+++ Data for review

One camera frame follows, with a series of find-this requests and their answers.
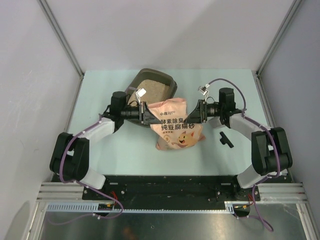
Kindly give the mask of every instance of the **cat litter bag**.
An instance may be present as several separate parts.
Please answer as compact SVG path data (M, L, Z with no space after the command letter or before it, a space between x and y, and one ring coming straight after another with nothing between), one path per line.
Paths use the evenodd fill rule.
M152 103L148 108L161 120L161 124L150 125L160 136L155 146L158 150L185 149L206 139L202 134L202 124L184 123L188 116L187 101L184 98Z

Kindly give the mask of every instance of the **gray litter box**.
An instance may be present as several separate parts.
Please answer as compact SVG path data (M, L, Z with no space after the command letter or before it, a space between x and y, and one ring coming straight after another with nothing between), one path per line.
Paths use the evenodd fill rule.
M164 72L157 71L150 68L142 69L133 79L131 84L128 86L126 93L130 94L130 99L128 103L137 100L135 95L135 90L132 88L144 88L146 94L141 97L142 102L146 102L148 105L153 103L158 103L165 101L167 99L172 99L177 91L178 85L174 79ZM128 120L134 124L140 125L142 127L149 128L149 125L143 125L138 120Z

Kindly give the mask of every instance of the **small black plastic piece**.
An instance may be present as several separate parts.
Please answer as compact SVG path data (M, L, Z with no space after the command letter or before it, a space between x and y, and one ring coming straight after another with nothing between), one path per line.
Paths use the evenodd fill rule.
M276 127L269 131L274 139L280 161L280 170L291 168L293 164L287 135L283 128ZM251 134L251 161L254 170L261 176L277 171L274 150L269 150L270 139L265 131Z
M234 147L234 145L229 140L229 138L225 135L225 133L223 131L221 131L220 135L221 135L220 142L222 143L222 145L227 144L232 149Z

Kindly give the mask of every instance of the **purple cable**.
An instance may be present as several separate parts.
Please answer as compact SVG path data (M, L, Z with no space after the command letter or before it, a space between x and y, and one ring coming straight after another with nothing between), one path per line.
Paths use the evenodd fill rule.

++++++

## Work required
If a line in the records contains the string "give", copy it out.

## Result for this exercise
Kindly give the mask of every instance of the **cat litter bag**.
Kindly give the mask of every instance of the **gray litter box**.
Kindly give the mask of every instance of the **small black plastic piece**.
Kindly give the mask of every instance of the **purple cable**.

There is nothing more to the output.